**Instructions to follow:** Only the lines from the top of the data through the line containing "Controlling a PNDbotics" should be duplicated, exactly as they appear.
--------------------------------------------------
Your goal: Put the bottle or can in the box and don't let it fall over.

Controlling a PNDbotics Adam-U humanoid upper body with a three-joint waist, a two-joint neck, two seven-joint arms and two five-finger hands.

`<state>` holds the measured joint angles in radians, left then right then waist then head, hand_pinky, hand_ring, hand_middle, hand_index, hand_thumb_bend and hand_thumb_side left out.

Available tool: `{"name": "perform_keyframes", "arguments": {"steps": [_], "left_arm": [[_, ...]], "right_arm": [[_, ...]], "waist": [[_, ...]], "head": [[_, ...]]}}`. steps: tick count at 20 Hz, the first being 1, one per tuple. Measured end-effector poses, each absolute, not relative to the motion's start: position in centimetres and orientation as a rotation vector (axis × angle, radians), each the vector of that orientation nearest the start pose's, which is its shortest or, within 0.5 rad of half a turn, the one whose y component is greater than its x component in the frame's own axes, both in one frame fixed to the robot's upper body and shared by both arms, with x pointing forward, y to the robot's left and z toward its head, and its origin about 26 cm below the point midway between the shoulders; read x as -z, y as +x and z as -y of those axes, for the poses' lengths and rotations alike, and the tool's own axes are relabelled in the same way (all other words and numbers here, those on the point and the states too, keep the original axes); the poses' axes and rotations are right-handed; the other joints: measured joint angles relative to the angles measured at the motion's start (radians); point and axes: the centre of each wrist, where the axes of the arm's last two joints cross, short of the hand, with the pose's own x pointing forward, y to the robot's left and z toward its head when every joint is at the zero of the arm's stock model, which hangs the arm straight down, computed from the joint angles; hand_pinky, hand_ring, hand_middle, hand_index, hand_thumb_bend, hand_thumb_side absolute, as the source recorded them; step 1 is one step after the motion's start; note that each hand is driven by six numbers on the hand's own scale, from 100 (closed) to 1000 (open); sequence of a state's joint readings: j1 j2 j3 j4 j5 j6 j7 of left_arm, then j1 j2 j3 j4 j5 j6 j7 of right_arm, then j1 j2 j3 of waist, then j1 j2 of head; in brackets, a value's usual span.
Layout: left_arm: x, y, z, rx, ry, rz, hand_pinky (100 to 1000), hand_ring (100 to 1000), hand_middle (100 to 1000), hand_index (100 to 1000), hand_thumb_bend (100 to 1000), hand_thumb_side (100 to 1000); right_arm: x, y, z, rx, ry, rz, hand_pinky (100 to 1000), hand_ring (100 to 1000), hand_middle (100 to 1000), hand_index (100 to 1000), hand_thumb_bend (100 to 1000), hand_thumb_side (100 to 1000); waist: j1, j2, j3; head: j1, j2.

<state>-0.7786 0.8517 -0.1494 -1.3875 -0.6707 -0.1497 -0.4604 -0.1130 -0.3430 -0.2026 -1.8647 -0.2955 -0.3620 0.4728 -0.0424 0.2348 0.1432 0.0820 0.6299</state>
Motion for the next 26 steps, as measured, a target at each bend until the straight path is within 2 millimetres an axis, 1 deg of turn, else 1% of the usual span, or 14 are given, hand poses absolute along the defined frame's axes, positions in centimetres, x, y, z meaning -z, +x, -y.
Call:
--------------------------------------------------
**Response to this exercise:**
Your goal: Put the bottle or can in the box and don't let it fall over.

Controlling a PNDbotics Adam-U humanoid upper body with a three-joint waist, a two-joint neck, two seven-joint arms and two five-finger hands.

No further output is expected for this exercise.